31. Following their appointment, the receivers have been in receipt of the rental income from the UK properties and have taken certain steps in relation to the sale of at least one of those properties, namely, 30 Queen Victoria Street, Reading. That property was due to be sold at a commercial property auction which was scheduled to take place on 18th October, 2018. That property is let to HSBC. It was that proposed auction which led to the commencement of these proceedings and this application for interlocutory injunctive relief. The plaintiffs seek to restrain the sale of that property and the other five UK commercial properties. The plaintiffs do not seek interlocutory orders restraining the conduct of the receivership other than to restrain the sale of the UK properties. Nor do the plaintiffs seek to prevent the receivers from receiving the rent payable in respect of the properties. The defendants want the receivers to be in a position to continue to be in a position to dispose of the properties where appropriate.

Commencement of Proceedings and Motion Seeking Interlocutory Injunction
32. While the circumstances in which the plaintiffs’ application for interlocutory injunctive relief have given rise to some controversy between the parties (as discussed above), for present purposes I confine myself to a neutral summary of the relevant procedural background.

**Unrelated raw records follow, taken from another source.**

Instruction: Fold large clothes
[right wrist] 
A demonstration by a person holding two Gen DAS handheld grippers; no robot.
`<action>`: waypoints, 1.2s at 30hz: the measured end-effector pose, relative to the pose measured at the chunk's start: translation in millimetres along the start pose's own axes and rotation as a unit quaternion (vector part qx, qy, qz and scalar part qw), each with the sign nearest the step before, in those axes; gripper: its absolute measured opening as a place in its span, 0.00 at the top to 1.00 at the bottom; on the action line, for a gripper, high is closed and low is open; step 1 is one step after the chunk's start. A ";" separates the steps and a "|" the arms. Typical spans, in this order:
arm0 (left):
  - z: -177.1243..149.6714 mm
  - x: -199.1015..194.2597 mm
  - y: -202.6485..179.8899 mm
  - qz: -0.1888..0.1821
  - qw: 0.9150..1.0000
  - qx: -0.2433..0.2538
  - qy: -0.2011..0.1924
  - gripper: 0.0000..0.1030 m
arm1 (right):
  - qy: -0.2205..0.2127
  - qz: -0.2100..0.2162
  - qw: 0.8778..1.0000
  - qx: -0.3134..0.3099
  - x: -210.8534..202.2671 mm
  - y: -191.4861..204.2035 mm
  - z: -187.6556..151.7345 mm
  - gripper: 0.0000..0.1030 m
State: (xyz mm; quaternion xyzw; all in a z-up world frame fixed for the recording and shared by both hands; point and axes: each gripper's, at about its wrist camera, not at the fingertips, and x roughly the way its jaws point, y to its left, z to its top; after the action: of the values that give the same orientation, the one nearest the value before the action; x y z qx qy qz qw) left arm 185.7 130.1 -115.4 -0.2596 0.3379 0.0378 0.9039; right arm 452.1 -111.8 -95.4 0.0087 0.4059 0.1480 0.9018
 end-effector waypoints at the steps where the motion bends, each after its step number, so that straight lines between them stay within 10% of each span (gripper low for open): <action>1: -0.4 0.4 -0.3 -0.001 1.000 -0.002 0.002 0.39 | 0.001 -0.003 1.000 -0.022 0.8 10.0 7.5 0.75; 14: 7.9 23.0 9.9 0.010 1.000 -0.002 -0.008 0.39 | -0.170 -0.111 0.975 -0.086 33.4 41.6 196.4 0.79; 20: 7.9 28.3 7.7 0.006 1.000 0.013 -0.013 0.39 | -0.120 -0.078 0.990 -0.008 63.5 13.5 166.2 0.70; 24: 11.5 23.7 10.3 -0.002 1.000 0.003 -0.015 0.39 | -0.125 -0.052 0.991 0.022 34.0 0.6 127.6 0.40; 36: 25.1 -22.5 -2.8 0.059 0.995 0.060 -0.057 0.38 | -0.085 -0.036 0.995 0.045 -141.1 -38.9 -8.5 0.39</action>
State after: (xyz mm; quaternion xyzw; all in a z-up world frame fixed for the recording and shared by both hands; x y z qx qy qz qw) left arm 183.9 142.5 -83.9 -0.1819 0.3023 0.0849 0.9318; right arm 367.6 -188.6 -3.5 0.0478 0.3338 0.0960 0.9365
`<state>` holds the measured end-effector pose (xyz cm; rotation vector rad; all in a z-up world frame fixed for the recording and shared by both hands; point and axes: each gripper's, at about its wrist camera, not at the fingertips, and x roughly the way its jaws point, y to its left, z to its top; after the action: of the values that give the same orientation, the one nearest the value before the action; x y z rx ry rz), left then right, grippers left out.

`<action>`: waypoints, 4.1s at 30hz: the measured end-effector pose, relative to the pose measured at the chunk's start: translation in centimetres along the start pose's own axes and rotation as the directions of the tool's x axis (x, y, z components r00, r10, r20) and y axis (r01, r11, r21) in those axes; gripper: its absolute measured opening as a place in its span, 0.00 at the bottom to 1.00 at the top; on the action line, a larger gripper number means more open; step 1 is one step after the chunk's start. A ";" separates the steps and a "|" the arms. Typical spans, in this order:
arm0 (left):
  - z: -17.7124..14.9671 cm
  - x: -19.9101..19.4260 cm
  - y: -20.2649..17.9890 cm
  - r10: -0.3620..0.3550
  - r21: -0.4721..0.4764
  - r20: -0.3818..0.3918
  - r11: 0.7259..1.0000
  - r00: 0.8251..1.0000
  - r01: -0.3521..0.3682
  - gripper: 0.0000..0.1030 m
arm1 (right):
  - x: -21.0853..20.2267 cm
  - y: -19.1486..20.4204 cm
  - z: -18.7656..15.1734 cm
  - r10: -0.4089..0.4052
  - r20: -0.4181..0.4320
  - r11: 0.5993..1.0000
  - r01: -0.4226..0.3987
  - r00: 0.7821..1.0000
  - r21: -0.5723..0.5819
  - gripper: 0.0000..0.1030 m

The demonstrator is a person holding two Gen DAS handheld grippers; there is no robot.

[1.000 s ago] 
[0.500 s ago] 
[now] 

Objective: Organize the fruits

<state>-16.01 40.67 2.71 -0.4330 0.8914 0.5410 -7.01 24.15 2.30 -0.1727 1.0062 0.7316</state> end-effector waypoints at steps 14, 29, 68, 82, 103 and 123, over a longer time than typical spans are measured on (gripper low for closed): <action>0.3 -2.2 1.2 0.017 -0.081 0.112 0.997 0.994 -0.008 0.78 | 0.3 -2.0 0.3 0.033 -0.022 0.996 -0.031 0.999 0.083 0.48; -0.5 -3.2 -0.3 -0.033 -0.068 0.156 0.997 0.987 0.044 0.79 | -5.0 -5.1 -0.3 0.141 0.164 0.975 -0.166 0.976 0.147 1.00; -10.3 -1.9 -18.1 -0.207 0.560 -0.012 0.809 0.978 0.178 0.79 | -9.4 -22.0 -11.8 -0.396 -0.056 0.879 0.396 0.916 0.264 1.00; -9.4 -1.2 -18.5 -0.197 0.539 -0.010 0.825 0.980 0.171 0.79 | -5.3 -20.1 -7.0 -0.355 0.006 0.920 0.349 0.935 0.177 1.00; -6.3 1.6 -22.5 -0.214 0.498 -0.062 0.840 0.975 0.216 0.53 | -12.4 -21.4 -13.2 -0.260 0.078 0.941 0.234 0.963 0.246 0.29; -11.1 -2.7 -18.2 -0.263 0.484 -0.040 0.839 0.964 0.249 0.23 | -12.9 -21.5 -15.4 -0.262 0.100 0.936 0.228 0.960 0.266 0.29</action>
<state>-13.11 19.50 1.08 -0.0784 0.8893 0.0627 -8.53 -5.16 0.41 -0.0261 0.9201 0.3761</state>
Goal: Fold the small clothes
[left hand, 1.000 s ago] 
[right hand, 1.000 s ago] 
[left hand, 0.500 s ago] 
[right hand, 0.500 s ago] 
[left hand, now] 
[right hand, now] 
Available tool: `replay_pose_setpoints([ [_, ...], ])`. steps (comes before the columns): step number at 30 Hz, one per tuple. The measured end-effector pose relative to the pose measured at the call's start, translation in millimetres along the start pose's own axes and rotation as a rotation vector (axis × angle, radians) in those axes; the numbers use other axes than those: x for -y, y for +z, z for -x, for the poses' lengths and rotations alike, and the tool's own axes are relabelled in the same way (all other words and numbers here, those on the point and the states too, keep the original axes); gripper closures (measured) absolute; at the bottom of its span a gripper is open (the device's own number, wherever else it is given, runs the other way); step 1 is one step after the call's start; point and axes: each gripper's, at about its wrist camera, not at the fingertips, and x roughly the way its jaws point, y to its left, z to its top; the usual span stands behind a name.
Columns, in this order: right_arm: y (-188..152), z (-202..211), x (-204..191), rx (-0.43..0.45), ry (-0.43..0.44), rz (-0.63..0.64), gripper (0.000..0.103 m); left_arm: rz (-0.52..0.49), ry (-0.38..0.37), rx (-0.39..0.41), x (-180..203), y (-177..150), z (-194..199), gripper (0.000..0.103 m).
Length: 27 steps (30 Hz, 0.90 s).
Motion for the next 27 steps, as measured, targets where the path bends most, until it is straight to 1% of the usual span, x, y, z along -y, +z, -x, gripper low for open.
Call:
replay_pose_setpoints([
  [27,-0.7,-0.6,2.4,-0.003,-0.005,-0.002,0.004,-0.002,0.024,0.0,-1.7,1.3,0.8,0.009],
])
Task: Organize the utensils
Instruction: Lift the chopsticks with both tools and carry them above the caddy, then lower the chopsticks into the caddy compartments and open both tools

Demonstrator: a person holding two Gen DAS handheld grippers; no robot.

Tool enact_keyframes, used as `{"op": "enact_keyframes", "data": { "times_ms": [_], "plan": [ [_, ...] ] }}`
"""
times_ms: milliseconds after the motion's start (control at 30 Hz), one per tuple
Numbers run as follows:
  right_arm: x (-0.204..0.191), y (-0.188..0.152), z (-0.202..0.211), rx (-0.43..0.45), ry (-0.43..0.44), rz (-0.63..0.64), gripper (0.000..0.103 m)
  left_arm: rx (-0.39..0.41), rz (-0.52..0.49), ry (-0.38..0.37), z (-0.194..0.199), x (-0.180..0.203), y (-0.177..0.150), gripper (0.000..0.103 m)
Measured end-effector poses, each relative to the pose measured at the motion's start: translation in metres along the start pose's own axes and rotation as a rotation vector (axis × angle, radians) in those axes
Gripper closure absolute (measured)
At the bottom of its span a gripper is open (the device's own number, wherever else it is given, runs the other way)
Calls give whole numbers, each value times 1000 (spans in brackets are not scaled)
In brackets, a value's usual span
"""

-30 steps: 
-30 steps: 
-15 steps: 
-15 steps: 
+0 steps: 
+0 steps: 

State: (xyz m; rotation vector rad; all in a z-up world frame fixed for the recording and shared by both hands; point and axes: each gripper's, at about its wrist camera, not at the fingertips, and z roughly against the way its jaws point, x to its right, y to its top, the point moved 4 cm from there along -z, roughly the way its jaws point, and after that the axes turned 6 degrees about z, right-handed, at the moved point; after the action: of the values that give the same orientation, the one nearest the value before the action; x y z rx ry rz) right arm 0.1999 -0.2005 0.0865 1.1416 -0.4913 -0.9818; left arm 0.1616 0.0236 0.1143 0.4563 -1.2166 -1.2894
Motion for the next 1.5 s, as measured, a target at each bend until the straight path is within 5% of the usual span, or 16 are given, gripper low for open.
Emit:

33. The proceedings were commenced by plenary summons which was issued on 18th October, 2018. The plaintiffs seek various reliefs, some of which are sought in the alternative to other reliefs. The plaintiffs seek declarations that the purported disposal by UBI of its economic interest in the plaintiffs’ loans under the April 2005 facility to Seaconview was void and of no effect and that the purported assignment, transfer or sub-participation of UBI’s benefits under the April 2005 facility to Seaconview was similarly void and of no effect. In the alternative, the plaintiffs seek a declaration that, having disposed of its economic interest in the April 2005 facility to Seaconview, UBI had no right or entitlement to exercise the powers and discretions under that facility. The plaintiffs also seek a declaration that the purported appointment of the receivers was void and of no effect and an order directing UBI to discharge the receivers. Other relief is sought including restitutionary relief and damages on various grounds. While initially the plaintiffs’ solicitors indicated that the plaintiffs would be seeking interlocutory relief in certain terms (which replicated the declaratory and other relief sought in the plenary summons), when this was pointed out to the plaintiffs by the High Court (Costello J.) on 18th October, 2018, the plaintiffs prepared a new notice of motion which was ultimately issued with the liberty of the Court on 31st October, 2018. The proceedings were admitted to the Commercial List of the High Court on 19th November, 2018. The High Court (Haughton J.) gave directions in relation to the exchange of affidavits and the delivery of pleadings. Ultimately, some nine affidavits (including two by experts in English law) were sworn for the purpose of the plaintiffs’ application for interlocutory injunctive relief. The plaintiffs’ application was ultimately heard by me.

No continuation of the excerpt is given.